Out of the material that follows, write out exactly the lines from the line with "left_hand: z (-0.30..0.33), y" to the line with "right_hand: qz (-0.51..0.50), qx", both ends included, and no others.

.....

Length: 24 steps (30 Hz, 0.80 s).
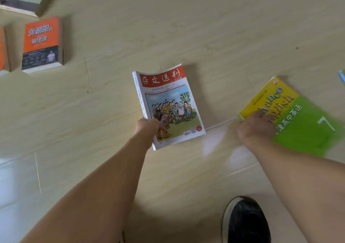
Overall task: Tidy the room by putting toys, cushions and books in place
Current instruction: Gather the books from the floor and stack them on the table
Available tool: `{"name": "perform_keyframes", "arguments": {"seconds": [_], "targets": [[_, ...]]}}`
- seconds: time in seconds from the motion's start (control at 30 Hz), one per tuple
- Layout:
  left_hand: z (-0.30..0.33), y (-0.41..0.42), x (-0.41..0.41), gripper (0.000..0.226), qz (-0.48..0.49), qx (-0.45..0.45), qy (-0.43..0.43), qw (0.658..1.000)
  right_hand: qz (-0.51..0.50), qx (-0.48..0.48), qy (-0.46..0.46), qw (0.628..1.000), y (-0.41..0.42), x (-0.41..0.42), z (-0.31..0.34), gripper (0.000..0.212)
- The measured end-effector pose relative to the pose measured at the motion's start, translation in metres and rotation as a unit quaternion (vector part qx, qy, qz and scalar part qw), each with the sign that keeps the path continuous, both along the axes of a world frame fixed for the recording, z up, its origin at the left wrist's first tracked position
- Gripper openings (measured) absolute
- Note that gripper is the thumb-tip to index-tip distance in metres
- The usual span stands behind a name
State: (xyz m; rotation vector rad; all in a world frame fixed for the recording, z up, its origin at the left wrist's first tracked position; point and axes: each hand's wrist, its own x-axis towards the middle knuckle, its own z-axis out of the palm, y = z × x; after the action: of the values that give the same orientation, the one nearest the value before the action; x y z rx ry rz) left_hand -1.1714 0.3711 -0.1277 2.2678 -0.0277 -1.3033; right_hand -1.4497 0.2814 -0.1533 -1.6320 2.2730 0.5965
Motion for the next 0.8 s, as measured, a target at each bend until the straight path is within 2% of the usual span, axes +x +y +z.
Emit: {"name": "perform_keyframes", "arguments": {"seconds": [0.23, 0.37, 0.53, 0.67, 0.8], "targets": [[0.0, 0.001, 0.009, 0.031, -0.012, -0.012, 0.029, 0.999, 0.163, -0.018, 0.07, 0.984, -0.011, -0.009, 0.009, 0.054], [-0.002, 0.004, 0.007, 0.031, -0.006, -0.02, 0.031, 0.999, 0.211, -0.013, 0.078, 0.974, -0.011, -0.004, 0.02, 0.038], [0.003, 0.007, 0.009, 0.034, -0.007, -0.024, 0.052, 0.998, 0.228, -0.04, -0.021, 0.973, -0.005, 0.033, 0.042, 0.02], [0.008, 0.017, 0.023, 0.039, -0.012, -0.014, 0.057, 0.998, 0.209, -0.107, -0.163, 0.958, 0.005, 0.071, 0.053, 0.021], [0.011, 0.031, 0.038, 0.041, -0.012, 0.011, 0.065, 0.998, 0.195, -0.129, -0.224, 0.946, 0.017, 0.094, 0.052, 0.021]]}}
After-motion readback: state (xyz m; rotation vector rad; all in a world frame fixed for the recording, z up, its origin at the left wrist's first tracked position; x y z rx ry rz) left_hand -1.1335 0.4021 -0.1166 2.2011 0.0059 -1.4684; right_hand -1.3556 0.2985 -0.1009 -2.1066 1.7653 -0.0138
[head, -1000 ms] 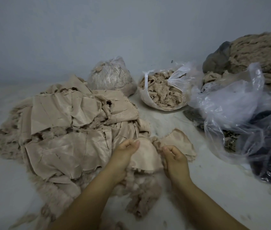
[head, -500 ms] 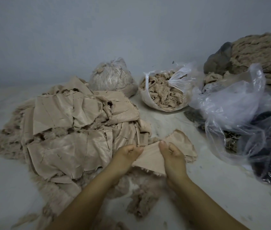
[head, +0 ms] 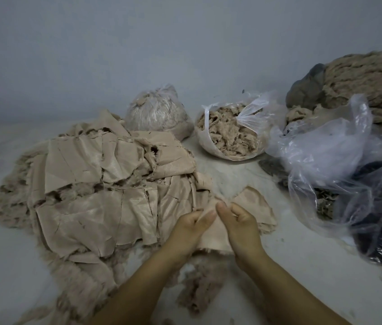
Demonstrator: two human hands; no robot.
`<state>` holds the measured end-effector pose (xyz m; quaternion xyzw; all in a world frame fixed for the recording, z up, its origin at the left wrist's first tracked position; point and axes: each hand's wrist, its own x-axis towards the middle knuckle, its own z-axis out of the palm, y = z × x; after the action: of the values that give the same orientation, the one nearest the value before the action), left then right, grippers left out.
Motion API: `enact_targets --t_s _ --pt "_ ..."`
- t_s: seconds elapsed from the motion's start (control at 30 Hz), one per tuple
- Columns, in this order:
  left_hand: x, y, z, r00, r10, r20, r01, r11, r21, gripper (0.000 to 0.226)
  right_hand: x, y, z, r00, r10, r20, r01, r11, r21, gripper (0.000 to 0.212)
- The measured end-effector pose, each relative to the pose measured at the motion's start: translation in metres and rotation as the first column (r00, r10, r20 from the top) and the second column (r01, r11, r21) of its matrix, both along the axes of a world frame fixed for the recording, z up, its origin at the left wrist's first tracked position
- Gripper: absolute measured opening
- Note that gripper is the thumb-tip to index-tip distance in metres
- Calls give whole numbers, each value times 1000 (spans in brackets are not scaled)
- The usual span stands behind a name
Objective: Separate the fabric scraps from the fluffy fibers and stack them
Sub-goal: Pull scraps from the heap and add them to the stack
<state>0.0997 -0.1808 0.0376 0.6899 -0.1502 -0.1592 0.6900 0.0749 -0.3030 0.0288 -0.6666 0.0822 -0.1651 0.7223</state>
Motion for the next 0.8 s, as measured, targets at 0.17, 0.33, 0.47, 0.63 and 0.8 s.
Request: enact_targets --t_s 0.17,0.33,0.47,0.63,0.8 --pt "12 -9 3 985 167 53 -170 983 69 24 15 -44 -10 982 -184 -33 177 970 -167 35" --pt "37 -38 16 978 205 -30 -205 979 23 17 47 -84 3 946 -323 -33 280 865 -417 41" --pt "44 -33 4 978 152 -145 -144 987 66 10 51 -107 7 907 -392 -156 174 684 -708 38" --pt "40 15 -10 988 46 145 -99 919 381 18 16 -74 -12 993 -116 37 102 629 -771 13" --pt "26 49 -9 957 -275 92 166 780 603 23 -11 -29 -36 843 500 -199 -424 390 -817 38"
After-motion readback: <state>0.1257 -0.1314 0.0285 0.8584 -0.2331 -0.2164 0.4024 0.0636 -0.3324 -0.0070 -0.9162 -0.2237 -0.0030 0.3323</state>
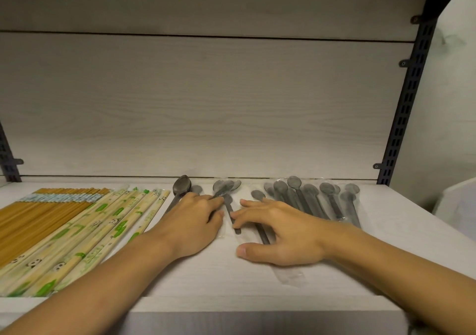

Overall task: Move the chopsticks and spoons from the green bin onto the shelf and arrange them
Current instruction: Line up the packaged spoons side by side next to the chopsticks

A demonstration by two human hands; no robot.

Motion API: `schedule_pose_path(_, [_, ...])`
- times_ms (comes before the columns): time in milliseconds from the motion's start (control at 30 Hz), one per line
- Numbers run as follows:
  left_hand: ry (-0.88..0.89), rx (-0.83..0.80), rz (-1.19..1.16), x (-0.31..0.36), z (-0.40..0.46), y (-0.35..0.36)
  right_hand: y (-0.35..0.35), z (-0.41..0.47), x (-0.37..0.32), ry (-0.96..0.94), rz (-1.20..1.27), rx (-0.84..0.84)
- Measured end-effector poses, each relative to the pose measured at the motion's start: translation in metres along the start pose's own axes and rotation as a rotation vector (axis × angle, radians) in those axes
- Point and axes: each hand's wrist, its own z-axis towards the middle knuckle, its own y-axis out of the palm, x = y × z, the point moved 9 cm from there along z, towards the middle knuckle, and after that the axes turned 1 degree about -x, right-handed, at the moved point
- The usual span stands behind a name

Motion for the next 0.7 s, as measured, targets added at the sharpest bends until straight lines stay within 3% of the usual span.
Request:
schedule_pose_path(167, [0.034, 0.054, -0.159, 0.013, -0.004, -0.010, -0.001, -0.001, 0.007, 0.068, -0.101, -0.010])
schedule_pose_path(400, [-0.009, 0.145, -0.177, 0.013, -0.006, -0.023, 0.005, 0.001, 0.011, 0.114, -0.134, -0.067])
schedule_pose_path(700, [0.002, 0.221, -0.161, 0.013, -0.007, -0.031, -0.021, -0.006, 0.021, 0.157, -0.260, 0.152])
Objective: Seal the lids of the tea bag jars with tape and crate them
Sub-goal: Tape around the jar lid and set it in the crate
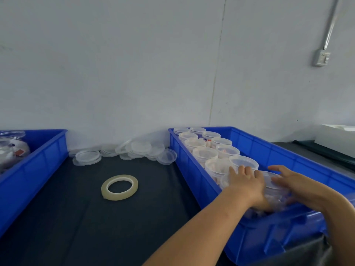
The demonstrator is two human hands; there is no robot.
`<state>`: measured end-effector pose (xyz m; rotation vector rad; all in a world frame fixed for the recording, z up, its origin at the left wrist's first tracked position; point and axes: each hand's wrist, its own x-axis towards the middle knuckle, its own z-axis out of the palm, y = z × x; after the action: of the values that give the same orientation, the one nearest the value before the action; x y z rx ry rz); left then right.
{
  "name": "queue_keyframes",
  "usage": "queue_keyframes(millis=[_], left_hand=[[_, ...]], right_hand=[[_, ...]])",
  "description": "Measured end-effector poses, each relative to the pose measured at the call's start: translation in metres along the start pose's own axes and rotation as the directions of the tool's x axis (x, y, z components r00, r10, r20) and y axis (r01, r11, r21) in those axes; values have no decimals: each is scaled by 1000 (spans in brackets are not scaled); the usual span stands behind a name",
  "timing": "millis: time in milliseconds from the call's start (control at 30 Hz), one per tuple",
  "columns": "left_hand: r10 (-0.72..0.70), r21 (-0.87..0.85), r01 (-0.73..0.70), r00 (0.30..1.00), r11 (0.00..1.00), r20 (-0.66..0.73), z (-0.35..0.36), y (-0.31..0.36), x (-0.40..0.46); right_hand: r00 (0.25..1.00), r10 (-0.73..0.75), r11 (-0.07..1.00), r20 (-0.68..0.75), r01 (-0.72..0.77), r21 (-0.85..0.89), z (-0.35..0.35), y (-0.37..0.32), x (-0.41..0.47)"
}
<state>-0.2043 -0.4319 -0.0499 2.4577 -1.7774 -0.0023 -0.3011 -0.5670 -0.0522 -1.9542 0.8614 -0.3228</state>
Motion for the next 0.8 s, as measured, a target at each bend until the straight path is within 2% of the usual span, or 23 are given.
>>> queue_keyframes(millis=[233,367,567,633,733,800], left_hand=[[4,123,0,999,992,-32,5,-6,-2],[5,104,1,998,995,-62,7,-6,0],[9,-11,-10,992,1000,-127,7,-10,-1],[0,-83,-13,989,996,-145,3,-15,-5],[-48,-224,-4,973,975,-224,-6,-32,-18],[-108,-324,3,946,946,-306,-14,-53,-30]], right_hand=[[999,1,999,52,-3,39,0,-3,8],[999,28,999,31,-29,43,3,-3,14],[994,75,991,-80,-83,-101,13,-9,17],[984,69,965,-166,-108,-240,20,-16,19],[956,-21,895,-292,-112,-432,31,-36,16],[951,-109,882,-291,-42,-469,43,-57,9]])
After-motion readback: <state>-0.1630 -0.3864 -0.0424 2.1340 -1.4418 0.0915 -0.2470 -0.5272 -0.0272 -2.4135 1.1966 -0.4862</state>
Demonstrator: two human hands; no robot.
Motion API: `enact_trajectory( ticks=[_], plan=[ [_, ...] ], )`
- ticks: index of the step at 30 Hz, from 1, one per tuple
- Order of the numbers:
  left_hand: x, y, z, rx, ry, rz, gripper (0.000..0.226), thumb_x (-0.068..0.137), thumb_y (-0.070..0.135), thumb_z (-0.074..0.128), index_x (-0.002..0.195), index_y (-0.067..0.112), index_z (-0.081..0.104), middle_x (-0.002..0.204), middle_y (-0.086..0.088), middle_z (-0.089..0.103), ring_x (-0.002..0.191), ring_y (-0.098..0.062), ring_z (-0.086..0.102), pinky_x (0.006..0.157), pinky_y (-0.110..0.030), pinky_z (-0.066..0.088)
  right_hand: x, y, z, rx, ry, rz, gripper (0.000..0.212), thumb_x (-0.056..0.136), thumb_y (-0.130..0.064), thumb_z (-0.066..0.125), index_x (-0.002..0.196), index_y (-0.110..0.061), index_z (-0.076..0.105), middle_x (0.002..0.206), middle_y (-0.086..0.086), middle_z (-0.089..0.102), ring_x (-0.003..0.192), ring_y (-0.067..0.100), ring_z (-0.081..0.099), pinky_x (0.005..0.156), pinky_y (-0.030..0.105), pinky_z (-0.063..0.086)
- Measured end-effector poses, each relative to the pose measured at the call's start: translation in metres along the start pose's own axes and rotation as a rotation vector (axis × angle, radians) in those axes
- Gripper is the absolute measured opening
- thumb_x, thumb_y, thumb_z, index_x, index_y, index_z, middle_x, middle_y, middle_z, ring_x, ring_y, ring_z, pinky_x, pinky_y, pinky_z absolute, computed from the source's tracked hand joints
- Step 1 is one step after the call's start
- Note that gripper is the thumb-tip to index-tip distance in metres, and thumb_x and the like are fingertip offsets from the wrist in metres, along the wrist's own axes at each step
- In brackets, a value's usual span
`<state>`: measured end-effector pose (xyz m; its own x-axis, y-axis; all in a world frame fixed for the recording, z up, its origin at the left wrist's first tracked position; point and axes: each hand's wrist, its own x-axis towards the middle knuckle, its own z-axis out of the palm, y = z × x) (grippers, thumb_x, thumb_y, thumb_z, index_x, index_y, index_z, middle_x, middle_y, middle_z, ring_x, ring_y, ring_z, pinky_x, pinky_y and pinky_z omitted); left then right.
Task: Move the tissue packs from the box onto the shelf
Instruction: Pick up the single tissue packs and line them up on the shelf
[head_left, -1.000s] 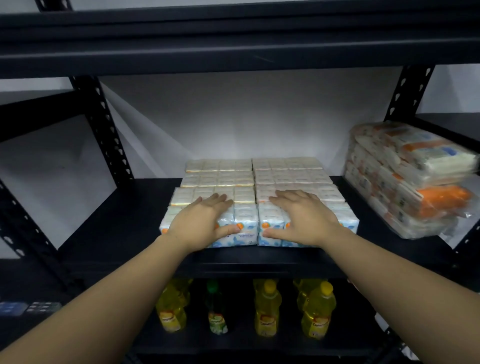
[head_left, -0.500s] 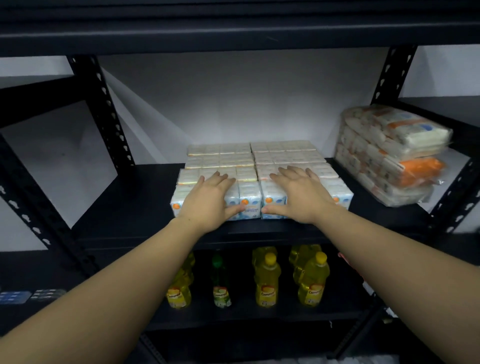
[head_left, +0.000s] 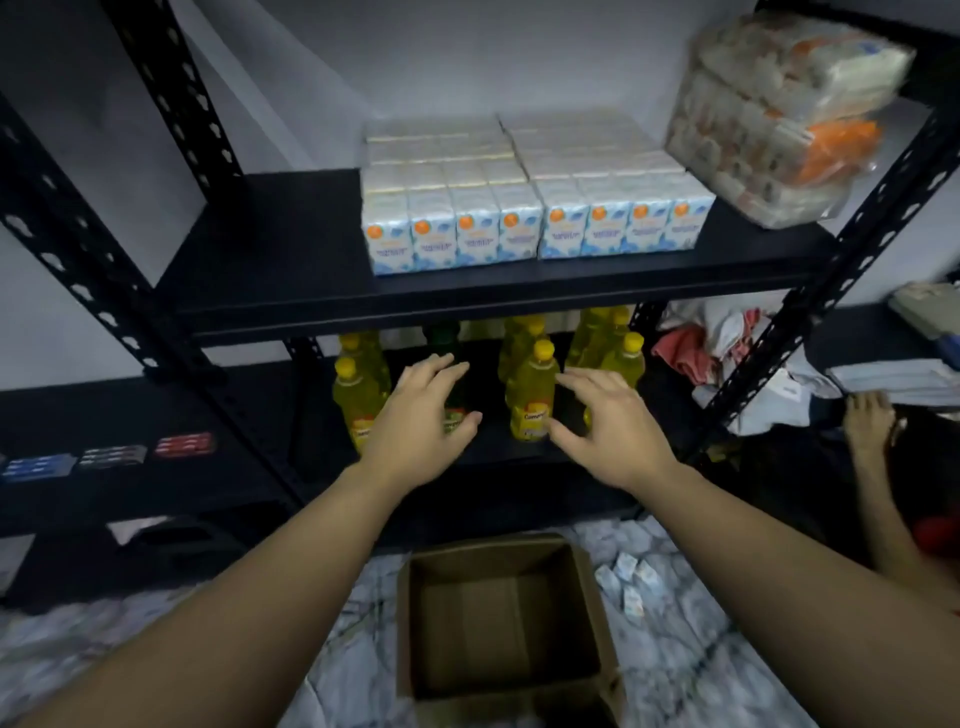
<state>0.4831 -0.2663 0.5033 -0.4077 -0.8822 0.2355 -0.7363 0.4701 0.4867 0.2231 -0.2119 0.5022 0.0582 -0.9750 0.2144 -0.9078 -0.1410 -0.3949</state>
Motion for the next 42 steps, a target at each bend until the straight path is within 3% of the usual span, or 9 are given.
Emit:
enact_trajectory(
  ticks=[5, 16, 18, 20, 26, 32, 35, 42],
  plan=[
    [-0.04, -0.026, 0.049, 0.001, -0.161, -0.104, 0.066, 0.098, 0.048, 0.059, 0.155, 0.022, 0.038, 0.158, 0.002, 0.037, 0.148, -0.017, 0.025, 0.117, -0.031, 0.028, -0.041, 0.031, 0.048, 0.035, -0.144, 0.114, 0.066, 0.094, -0.053, 0.064, 0.149, -0.021, 0.049, 0.15, 0.0, 0.052, 0.14, 0.021, 0.042, 0.113, 0.044, 0.04],
    [-0.062, 0.006, 0.213, -0.148, -0.484, -0.191, 0.065, 0.097, 0.045, 0.06, 0.155, 0.024, 0.037, 0.152, 0.005, 0.041, 0.14, -0.015, 0.036, 0.113, -0.026, 0.033, -0.134, 0.15, 0.124, 0.18, -0.248, 0.528, 0.06, 0.093, -0.042, 0.071, 0.144, -0.015, 0.056, 0.142, 0.003, 0.058, 0.133, 0.022, 0.049, 0.107, 0.03, 0.039],
    [-0.058, 0.021, 0.25, -0.16, -0.534, -0.211, 0.064, 0.097, 0.043, 0.061, 0.154, 0.025, 0.038, 0.151, 0.004, 0.042, 0.138, -0.017, 0.039, 0.112, -0.03, 0.037, -0.149, 0.184, 0.133, 0.2, -0.27, 0.586, 0.058, 0.092, -0.046, 0.069, 0.141, -0.015, 0.058, 0.137, 0.004, 0.061, 0.129, 0.025, 0.053, 0.105, 0.032, 0.042],
    [-0.056, 0.035, 0.29, -0.165, -0.561, -0.246, 0.064, 0.095, 0.047, 0.061, 0.152, 0.03, 0.039, 0.151, 0.006, 0.043, 0.136, -0.016, 0.043, 0.111, -0.033, 0.041, -0.163, 0.22, 0.141, 0.223, -0.29, 0.609, 0.057, 0.092, -0.054, 0.062, 0.135, -0.018, 0.061, 0.129, 0.003, 0.064, 0.123, 0.028, 0.057, 0.1, 0.036, 0.048],
    [-0.047, 0.081, 0.418, -0.184, -0.616, -0.345, 0.062, 0.091, 0.043, 0.068, 0.147, 0.024, 0.05, 0.139, 0.001, 0.055, 0.124, -0.02, 0.056, 0.096, -0.025, 0.044, -0.198, 0.335, 0.169, 0.227, -0.311, 0.693, 0.059, 0.093, -0.04, 0.071, 0.143, -0.011, 0.056, 0.141, 0.01, 0.06, 0.132, 0.03, 0.053, 0.108, 0.037, 0.041],
    [-0.039, 0.1, 0.547, -0.227, -0.614, -0.457, 0.059, 0.088, 0.03, 0.073, 0.143, 0.019, 0.054, 0.135, -0.007, 0.06, 0.122, -0.026, 0.058, 0.096, -0.028, 0.044, -0.232, 0.444, 0.225, 0.251, -0.427, 0.727, 0.067, 0.093, -0.05, 0.067, 0.149, -0.016, 0.05, 0.148, 0.006, 0.054, 0.138, 0.026, 0.046, 0.11, 0.038, 0.04],
    [-0.044, 0.09, 0.61, -0.202, -0.641, -0.497, 0.058, 0.086, 0.034, 0.073, 0.139, 0.014, 0.058, 0.135, -0.008, 0.062, 0.126, -0.028, 0.056, 0.104, -0.029, 0.041, -0.245, 0.486, 0.261, 0.249, -0.458, 0.735, 0.068, 0.093, -0.053, 0.066, 0.15, -0.018, 0.049, 0.149, 0.005, 0.054, 0.139, 0.025, 0.047, 0.11, 0.038, 0.04],
    [-0.049, 0.033, 0.754, -0.135, -0.718, -0.542, 0.067, 0.092, 0.037, 0.07, 0.15, 0.015, 0.045, 0.152, -0.013, 0.044, 0.14, -0.03, 0.041, 0.113, -0.032, 0.032, -0.262, 0.561, 0.381, 0.285, -0.483, 0.779, 0.068, 0.09, -0.053, 0.07, 0.146, -0.018, 0.053, 0.144, 0.008, 0.057, 0.134, 0.027, 0.051, 0.107, 0.036, 0.041]
  ],
)
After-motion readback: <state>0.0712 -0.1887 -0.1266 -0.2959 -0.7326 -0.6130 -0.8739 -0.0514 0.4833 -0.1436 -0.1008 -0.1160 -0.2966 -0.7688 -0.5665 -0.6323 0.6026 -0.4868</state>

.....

* Task output *
  left_hand: z (-0.30..0.33), y (-0.41..0.42), x (-0.41..0.41), gripper (0.000..0.226), qz (-0.48..0.49), qx (-0.45..0.45), qy (-0.43..0.43), qw (0.658..1.000)
  right_hand: qz (-0.51..0.50), qx (-0.48..0.48), qy (-0.46..0.46), qw (0.628..1.000), y (-0.41..0.42), x (-0.41..0.42), z (-0.31..0.34), gripper (0.000..0.212)

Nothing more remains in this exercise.